April 14, 1998. The trial judge signed an order denying plaintiff's motion to reinstate the cause.
May 5, 1998. In a letter of this date, the trial judge ordered a hearing on plaintiff's motion to reinstate; a copy of the letter appears in the appellate record but it does not bear the file mark of the trial-court clerk.
June 25, 1998. The trial judge signed an order declaring as follows: (1) plaintiff's motion for reinstatement had been heard on June 3, 1998, and all counsel had appeared; (2) plaintiff's motion was granted; (3) the court's order of March 25, 1998 (dismissing plaintiff's original petition) and the order of April 14, 1998 (denying plaintiff's motion to reinstate the cause) were vacated; and (4) plaintiff was ordered to pay defendant's attorney's fees in the amount of $1441.00 within ten "days of the entry of this Order," or the trial judge will sign another order dismissing the suit "with prejudice."
July 29, 1998. The trial judge signed an order dismissing "with prejudice" plaintiff's original petition based on defendant's affidavit that plaintiff had failed to pay the attorney's fees required by the previous order.
August 5, 1998. The trial judge signed an "Order of Dismissal with Prejudice Nunc Pro Tunc," dismissing "with prejudice" plaintiff's first amended original petition.
September 3, 1998. Plaintiff filed a notice of appeal from the order signed August 5, 1998.

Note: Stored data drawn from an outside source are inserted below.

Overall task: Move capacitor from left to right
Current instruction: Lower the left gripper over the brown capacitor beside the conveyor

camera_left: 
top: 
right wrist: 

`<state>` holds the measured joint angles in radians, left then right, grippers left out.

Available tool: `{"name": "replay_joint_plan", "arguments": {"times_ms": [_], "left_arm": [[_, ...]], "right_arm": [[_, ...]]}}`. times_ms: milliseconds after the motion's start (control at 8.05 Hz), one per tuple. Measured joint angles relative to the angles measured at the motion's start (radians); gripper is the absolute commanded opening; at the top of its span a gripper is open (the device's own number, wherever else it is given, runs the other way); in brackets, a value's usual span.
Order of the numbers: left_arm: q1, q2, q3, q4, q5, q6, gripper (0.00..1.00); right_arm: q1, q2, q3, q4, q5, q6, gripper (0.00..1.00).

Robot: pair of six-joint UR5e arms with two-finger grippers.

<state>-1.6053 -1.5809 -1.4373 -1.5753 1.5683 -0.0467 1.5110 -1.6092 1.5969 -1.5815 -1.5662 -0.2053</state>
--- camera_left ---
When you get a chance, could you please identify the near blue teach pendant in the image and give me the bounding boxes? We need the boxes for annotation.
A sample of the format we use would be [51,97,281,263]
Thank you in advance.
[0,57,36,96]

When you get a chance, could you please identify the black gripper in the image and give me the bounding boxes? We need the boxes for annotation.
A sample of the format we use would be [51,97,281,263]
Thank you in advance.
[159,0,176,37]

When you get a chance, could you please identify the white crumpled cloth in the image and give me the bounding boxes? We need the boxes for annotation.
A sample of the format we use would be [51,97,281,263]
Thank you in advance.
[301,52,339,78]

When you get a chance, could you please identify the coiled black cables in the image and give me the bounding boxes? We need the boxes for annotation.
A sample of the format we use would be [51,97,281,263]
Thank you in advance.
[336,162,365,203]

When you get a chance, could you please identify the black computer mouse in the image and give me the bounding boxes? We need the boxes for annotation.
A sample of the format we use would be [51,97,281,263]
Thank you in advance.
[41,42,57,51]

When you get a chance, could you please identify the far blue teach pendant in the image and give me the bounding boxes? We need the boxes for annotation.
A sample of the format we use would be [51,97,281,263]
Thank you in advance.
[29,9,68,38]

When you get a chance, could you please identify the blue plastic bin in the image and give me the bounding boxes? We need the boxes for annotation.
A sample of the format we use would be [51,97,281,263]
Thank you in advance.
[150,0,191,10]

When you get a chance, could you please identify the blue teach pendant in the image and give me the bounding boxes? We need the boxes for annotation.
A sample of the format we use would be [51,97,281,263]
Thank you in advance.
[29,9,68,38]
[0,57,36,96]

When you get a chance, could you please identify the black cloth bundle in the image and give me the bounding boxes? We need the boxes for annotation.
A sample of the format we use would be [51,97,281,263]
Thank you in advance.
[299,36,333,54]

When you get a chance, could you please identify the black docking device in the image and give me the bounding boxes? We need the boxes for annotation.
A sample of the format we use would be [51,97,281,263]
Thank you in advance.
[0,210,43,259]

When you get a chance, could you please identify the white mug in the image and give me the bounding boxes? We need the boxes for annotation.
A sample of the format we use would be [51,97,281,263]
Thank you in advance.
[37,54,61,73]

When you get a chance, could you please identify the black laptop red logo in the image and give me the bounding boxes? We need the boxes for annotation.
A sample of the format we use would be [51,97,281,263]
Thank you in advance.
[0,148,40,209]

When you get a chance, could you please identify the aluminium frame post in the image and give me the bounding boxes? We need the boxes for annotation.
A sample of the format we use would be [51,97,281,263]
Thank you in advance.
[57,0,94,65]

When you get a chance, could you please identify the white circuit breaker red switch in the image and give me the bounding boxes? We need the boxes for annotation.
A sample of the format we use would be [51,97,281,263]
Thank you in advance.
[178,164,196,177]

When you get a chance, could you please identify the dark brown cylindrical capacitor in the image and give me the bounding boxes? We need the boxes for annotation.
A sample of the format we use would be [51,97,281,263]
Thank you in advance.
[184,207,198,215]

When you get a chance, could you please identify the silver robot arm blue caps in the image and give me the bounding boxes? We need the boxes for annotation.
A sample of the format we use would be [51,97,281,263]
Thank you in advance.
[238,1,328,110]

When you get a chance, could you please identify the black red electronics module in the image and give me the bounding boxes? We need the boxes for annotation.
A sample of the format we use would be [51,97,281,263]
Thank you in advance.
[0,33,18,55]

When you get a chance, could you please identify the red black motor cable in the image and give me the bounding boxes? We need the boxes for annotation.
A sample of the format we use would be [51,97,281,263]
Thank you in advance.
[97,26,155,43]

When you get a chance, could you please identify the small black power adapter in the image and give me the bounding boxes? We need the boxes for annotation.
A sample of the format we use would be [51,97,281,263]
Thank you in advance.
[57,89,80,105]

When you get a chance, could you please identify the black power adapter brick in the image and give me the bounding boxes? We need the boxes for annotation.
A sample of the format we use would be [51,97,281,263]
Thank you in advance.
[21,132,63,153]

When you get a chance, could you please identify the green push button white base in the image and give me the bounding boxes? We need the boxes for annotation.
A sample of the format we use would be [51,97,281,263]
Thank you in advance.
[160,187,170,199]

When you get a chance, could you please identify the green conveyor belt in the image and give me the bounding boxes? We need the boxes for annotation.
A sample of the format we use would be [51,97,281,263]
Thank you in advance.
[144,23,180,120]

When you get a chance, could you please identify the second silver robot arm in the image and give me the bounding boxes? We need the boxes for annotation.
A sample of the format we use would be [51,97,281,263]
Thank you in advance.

Plaintiff contends on appeal that the trial court erred because it lacked authority under Rule 165a to condition reinstatement of the suit on plaintiff's payment of defendant's attorney's fees, as required by the order signed June 25, 1998. (1) See Price v. Firestone Tire & Rubber Co., 700 S.W.2d 730, 732-34 (Tex. App.--Dallas 1985, no writ). Defendant rejoins that Rule 165a "is wholly inapplicable to this case and this appeal"; that the attorney's fee requirement was but a "lesser sanction" imposed by the trial court for plaintiff's failure to participate in mediation; and the dismissal sanction was within the trial court's inherent powers necessary to enforce its mediation orders. See Gleason v. Lawson, 850 S.W.2d 714, 717 (Tex. App.--Corpus Christi 1993, no writ); Luxenberg v. Marshall, 835 S.W.2d 136, 141 (Tex. App.--Dallas 1992, orig. proceeding).
We tend to believe, in light of the record as a whole, that the trial court's order of March 25, 1998, was based on a want of diligence and thus within the scope of Rule 165a. Cf. McGregor v. Rich, 941 S.W.2d 74, 75-76 (Tex. 1997). We need not decide that point, however, because we lack jurisdiction of the appeal under either view of the dismissal order signed March 25, 1998.
We conclude first that the order signed March 25, 1998, was a final and appealable order. We reach that conclusion by construction. On its face, the order of that date purports to dispose finally of all issues and parties. It is not clear from the record that the order was rendered after a hearing; we have no reporter's record in that regard. If the order was rendered without a hearing, that would not render the order void because the record demonstrates beyond doubt that the trial court had jurisdiction of the parties and the subject matter. See State ex rel. Latty v. Owens, 907 S.W.2d 484, 485 (Tex. 1995).
We should refer also to the fact that the order signed March 25, 1998, purports to dismiss the plaintiff's original petition, as opposed to the case itself; aggravating the defect, the record indicates that plaintiff's original petition had been superseded by his first amended original petition well before March 25, 1998. We believe these defects do not deprive the dismissal order of its intended finality and meaning. If construed literally to be simply a dismissal of the plaintiff's original petition, the order would be meaningless--that petition had already been deprived of any legal effect by the filing of plaintiff's first amended original petition. See Tex. R. Civ. P. 65. And such a literal construction would deny any legal effect whatever to the remaining provisions of the order taxing costs and denying all relief not expressly granted.